* **Activity**:
Find and return every line of the data that contains the word "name".

┄┄┄┄┄┄┄┄┄┄

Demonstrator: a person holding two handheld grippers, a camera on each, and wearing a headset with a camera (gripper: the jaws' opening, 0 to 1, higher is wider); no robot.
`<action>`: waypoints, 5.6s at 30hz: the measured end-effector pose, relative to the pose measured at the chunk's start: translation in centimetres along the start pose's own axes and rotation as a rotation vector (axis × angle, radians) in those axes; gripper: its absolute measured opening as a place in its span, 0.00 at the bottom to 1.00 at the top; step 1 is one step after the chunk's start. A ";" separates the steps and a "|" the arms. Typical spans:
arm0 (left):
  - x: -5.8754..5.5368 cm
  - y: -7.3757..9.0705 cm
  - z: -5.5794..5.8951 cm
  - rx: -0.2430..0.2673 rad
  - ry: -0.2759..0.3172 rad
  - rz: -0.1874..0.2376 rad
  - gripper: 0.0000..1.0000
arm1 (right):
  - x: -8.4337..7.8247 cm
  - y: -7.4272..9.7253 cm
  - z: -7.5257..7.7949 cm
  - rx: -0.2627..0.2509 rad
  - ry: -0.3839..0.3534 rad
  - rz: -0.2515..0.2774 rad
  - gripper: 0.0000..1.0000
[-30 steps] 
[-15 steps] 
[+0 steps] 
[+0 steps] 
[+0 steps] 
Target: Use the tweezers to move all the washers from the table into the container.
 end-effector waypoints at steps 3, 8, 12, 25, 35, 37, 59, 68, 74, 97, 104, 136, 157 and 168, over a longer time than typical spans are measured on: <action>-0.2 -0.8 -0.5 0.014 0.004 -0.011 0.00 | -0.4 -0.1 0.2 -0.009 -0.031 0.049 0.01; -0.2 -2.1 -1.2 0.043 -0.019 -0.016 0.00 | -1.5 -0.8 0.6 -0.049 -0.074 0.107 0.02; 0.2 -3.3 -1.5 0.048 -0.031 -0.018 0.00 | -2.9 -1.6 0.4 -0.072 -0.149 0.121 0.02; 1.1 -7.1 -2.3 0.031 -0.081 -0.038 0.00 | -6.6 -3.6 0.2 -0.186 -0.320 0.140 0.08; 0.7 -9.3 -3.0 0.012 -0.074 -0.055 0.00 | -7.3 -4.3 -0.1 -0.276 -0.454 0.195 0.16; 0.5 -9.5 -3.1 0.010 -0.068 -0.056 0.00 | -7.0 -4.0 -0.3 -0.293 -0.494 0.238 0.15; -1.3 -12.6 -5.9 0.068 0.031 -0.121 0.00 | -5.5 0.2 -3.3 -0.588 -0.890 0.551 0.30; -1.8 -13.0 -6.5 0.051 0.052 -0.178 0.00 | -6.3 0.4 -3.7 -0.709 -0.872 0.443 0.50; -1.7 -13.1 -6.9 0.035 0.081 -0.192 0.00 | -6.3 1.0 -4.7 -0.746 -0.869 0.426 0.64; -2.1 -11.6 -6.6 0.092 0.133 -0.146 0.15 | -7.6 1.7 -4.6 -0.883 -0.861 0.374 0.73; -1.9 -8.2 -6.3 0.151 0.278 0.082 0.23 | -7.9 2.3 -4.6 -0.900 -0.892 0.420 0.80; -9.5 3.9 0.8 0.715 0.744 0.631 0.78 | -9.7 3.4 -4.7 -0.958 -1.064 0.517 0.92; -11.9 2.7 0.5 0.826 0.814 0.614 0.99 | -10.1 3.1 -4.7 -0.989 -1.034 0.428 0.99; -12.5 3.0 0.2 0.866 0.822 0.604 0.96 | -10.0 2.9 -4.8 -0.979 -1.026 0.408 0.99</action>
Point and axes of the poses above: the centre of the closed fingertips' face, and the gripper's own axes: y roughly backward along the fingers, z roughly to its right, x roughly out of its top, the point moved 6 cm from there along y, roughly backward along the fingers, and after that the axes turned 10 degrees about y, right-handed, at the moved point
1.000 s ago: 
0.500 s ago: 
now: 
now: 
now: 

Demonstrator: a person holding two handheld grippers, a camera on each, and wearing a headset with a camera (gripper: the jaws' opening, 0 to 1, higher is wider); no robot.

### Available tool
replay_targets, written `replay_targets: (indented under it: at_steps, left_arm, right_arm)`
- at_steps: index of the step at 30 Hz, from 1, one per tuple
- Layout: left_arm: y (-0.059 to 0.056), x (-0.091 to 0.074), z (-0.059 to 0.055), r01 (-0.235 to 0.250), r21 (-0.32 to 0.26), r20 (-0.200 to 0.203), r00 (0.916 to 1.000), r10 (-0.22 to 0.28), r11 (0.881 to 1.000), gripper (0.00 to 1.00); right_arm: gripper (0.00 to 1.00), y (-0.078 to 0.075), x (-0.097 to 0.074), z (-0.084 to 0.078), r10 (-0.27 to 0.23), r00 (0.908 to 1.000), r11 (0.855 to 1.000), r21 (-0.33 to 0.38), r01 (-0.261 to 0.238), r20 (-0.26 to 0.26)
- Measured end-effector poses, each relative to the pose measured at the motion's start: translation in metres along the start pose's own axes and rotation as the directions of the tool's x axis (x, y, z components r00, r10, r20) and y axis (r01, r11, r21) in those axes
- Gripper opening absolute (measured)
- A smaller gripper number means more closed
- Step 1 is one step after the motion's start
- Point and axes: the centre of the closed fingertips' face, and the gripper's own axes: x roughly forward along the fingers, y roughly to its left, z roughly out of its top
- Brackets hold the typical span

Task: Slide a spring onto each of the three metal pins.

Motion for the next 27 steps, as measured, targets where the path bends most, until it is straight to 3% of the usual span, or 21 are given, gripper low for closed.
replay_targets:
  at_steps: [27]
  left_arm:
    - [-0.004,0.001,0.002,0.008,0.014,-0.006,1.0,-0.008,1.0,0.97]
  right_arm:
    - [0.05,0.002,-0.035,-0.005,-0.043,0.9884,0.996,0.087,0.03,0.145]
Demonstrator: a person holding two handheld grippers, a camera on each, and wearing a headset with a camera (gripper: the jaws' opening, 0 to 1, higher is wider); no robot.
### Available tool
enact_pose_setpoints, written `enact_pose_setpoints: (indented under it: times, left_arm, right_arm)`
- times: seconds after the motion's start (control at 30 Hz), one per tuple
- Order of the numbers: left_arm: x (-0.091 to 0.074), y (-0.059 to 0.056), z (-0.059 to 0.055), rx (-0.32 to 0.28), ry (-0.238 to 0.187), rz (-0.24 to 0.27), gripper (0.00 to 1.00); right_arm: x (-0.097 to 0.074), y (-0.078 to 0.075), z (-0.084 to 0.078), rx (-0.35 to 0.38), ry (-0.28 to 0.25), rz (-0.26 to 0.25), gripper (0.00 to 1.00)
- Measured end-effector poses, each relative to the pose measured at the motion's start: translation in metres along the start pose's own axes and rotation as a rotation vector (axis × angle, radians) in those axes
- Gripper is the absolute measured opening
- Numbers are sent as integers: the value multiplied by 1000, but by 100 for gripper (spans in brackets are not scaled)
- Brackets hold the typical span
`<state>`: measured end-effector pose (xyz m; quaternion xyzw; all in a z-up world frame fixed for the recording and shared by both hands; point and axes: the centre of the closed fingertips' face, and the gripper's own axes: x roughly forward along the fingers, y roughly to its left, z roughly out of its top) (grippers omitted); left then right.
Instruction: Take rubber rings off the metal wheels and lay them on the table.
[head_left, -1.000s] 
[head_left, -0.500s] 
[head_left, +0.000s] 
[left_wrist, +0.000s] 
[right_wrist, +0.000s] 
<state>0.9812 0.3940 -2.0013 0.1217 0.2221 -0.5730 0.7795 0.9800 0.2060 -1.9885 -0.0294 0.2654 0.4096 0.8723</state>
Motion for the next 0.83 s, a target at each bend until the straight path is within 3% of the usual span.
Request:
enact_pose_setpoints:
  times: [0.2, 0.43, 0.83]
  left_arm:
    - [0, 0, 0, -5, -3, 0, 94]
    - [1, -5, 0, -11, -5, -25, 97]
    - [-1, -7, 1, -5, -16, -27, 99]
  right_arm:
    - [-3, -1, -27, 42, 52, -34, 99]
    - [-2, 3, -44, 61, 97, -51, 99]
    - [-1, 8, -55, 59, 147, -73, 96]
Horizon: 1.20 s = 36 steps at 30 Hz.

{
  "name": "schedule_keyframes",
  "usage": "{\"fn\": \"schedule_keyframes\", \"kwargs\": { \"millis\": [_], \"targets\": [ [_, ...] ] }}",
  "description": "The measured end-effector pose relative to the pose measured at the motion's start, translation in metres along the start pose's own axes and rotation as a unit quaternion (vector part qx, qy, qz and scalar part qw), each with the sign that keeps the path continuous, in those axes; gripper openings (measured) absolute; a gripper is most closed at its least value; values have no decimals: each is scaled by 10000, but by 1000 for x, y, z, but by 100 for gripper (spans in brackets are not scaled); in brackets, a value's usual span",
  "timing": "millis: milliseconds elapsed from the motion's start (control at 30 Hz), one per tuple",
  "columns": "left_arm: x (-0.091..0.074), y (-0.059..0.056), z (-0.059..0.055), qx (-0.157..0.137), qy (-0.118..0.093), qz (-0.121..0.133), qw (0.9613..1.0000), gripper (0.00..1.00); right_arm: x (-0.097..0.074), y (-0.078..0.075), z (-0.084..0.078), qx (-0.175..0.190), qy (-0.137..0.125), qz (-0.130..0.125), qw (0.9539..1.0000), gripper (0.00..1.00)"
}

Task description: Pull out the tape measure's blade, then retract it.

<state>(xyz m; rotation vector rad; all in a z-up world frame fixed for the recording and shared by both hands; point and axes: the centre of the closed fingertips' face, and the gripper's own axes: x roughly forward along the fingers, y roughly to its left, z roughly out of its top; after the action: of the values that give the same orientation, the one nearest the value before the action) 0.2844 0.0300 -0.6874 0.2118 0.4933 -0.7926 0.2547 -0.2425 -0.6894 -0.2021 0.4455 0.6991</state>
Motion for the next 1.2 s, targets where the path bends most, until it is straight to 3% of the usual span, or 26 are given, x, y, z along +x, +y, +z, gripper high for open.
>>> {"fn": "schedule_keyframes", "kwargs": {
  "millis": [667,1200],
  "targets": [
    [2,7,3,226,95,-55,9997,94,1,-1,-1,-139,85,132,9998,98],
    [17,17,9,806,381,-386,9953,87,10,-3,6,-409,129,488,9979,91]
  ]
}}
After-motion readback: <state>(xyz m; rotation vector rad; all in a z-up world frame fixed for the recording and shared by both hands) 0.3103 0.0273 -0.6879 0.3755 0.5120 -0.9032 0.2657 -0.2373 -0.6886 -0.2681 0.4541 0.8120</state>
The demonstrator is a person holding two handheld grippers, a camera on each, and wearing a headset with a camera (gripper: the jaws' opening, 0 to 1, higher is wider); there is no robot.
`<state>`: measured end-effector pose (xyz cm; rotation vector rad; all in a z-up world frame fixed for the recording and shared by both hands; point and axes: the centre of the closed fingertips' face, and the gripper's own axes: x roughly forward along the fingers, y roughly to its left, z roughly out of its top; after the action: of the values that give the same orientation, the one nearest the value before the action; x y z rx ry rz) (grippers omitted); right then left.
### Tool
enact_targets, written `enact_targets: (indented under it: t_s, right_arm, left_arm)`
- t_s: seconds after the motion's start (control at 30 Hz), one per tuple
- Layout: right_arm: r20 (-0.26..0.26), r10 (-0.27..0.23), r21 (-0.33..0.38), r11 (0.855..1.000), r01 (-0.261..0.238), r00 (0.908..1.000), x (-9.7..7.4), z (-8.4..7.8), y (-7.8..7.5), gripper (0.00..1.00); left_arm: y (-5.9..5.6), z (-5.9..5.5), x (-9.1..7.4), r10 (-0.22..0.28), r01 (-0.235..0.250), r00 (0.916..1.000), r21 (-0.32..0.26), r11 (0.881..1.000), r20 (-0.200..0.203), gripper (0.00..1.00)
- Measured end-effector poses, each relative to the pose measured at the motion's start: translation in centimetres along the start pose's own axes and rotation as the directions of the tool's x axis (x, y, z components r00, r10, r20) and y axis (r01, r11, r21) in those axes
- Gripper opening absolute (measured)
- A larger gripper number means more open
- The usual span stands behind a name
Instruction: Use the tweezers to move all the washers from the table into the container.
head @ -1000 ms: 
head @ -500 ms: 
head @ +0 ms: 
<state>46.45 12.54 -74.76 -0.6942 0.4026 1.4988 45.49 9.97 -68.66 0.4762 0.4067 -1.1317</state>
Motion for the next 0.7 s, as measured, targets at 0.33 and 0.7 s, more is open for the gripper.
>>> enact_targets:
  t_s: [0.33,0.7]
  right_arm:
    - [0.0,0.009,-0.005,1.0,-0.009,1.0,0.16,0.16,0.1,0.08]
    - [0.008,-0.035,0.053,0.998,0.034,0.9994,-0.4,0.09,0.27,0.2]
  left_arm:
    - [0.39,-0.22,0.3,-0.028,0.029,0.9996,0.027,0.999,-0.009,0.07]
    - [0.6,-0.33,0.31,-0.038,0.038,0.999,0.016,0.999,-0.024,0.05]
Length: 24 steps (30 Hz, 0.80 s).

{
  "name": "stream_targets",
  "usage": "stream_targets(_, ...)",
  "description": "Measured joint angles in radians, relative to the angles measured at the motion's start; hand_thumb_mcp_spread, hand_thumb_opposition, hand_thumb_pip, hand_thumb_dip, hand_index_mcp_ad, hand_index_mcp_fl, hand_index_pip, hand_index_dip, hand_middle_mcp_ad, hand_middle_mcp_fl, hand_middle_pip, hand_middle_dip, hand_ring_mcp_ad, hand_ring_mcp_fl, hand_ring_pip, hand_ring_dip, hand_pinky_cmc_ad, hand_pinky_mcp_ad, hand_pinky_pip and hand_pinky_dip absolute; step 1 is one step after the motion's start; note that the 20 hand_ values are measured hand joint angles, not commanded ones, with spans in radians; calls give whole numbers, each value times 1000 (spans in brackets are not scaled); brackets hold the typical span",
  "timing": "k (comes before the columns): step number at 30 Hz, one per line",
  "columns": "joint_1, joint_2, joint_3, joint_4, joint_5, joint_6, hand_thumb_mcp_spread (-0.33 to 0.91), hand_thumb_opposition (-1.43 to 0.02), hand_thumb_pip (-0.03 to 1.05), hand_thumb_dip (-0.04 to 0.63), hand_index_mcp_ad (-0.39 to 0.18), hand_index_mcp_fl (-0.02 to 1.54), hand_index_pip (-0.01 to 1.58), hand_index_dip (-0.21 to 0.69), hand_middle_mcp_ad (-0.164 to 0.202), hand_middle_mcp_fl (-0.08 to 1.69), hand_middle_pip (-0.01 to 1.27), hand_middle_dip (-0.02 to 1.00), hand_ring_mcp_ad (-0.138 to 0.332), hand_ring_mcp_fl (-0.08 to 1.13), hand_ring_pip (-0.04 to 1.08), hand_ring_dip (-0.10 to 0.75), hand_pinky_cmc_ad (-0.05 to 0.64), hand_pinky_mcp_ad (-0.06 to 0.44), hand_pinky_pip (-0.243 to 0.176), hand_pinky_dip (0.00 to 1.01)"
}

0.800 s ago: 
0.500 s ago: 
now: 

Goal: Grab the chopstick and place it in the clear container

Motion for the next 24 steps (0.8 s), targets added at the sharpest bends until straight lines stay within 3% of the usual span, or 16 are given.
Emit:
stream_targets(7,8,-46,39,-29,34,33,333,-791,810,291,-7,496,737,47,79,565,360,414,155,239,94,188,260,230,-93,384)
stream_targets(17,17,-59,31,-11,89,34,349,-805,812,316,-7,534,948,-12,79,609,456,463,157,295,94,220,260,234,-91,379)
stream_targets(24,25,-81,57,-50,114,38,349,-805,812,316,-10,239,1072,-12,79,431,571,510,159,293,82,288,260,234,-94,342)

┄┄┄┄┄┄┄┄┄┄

* **Output of the task**:
  "name": "schedule_keyframes",
- The usual span stands behind a name
  "name": "stream_targets",

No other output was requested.